EXERCISE INSTRUCTIONS: What is needed is each line of the data below that holds the string "gripper".

Stored items from a collection:
* * *

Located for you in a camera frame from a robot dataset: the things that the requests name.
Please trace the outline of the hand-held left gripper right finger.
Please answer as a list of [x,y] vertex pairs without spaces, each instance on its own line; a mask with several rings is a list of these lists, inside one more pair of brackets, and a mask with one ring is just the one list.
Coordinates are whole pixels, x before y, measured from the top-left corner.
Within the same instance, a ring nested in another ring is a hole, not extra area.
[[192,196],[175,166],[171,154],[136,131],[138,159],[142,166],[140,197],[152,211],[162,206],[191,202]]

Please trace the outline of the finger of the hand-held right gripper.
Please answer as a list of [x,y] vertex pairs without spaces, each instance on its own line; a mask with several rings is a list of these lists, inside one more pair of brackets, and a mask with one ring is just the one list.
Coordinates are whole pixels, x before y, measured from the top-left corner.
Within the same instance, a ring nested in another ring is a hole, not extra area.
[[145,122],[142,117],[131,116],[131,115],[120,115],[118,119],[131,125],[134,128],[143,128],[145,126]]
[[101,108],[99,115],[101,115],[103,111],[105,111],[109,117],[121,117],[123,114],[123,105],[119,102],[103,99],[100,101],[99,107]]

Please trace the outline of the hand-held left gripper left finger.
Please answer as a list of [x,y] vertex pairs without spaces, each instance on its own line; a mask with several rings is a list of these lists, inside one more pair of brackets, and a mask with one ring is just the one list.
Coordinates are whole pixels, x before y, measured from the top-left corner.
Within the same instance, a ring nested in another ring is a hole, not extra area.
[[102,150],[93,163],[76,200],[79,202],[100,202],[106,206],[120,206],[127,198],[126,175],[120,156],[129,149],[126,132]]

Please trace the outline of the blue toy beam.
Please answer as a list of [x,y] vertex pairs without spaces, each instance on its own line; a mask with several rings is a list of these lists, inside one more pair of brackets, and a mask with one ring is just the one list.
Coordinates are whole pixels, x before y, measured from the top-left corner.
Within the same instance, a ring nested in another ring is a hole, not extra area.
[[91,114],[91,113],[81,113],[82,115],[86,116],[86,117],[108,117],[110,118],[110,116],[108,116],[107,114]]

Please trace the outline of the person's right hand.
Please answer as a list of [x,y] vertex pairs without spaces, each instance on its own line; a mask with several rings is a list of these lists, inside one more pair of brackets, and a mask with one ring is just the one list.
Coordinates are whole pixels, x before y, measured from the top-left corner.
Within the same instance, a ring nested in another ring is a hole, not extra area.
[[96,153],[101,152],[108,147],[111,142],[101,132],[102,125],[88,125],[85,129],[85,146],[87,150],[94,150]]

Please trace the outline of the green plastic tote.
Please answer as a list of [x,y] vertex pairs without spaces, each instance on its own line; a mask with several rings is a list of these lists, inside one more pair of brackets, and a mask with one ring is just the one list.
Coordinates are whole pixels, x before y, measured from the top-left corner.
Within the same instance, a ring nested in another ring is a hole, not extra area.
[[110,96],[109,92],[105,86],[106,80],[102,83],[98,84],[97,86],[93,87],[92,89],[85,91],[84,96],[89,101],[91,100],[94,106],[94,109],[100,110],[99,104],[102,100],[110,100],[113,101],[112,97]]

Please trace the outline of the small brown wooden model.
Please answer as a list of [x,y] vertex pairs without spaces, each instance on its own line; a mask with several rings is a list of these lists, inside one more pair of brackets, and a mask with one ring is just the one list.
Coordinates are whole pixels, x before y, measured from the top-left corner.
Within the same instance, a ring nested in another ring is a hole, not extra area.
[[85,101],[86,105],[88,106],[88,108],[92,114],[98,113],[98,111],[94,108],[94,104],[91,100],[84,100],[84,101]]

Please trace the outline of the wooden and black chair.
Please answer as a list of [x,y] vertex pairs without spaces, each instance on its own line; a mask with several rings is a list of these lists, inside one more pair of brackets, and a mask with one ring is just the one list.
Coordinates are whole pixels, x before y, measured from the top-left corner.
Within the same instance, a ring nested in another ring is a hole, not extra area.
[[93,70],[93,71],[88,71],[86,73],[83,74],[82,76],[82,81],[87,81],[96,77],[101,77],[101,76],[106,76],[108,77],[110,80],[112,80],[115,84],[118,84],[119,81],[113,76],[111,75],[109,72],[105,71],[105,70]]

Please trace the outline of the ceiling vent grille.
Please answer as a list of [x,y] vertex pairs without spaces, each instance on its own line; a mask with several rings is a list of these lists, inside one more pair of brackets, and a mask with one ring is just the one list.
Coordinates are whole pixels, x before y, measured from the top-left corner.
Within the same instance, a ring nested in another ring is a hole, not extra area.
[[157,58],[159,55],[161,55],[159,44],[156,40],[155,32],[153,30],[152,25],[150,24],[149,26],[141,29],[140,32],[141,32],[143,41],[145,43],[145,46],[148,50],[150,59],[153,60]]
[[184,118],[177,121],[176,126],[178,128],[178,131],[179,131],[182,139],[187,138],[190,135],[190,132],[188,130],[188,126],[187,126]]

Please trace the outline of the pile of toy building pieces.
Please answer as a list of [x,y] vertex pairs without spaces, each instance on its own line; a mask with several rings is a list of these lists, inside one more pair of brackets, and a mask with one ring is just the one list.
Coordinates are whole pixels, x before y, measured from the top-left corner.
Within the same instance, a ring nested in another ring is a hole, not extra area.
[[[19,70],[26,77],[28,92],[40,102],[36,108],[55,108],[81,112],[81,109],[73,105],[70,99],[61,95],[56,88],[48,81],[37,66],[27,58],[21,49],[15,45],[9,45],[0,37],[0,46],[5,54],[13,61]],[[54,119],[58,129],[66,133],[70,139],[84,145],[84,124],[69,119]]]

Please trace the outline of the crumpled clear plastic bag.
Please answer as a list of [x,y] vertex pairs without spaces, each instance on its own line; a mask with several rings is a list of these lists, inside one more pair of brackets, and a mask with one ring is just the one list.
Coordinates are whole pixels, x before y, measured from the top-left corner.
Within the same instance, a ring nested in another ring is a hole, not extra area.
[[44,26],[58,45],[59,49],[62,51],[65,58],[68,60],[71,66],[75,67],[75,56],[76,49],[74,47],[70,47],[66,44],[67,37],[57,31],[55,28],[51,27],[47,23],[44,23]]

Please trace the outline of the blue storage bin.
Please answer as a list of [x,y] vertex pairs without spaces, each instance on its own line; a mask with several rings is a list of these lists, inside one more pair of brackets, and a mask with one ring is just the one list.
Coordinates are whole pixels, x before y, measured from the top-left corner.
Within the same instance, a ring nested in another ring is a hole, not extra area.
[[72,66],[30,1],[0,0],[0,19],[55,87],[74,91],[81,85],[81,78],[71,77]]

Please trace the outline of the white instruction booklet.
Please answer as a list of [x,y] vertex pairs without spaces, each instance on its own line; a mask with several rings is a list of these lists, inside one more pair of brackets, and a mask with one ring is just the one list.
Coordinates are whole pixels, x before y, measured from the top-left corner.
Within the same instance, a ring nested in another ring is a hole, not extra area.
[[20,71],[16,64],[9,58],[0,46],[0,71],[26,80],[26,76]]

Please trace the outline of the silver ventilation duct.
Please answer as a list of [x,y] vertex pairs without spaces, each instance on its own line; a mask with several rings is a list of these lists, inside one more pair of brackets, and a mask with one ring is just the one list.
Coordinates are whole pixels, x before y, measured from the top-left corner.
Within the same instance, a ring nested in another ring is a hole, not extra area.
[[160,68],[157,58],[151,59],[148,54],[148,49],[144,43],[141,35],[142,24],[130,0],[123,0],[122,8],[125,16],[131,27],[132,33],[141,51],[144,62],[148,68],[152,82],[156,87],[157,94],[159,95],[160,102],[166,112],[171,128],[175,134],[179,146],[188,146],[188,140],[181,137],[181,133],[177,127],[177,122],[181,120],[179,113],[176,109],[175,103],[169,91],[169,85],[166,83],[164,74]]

* * *

SOLUTION:
Please trace the outline of the hand-held left gripper right finger.
Please trace the outline of the finger of the hand-held right gripper.
Please trace the outline of the hand-held left gripper left finger.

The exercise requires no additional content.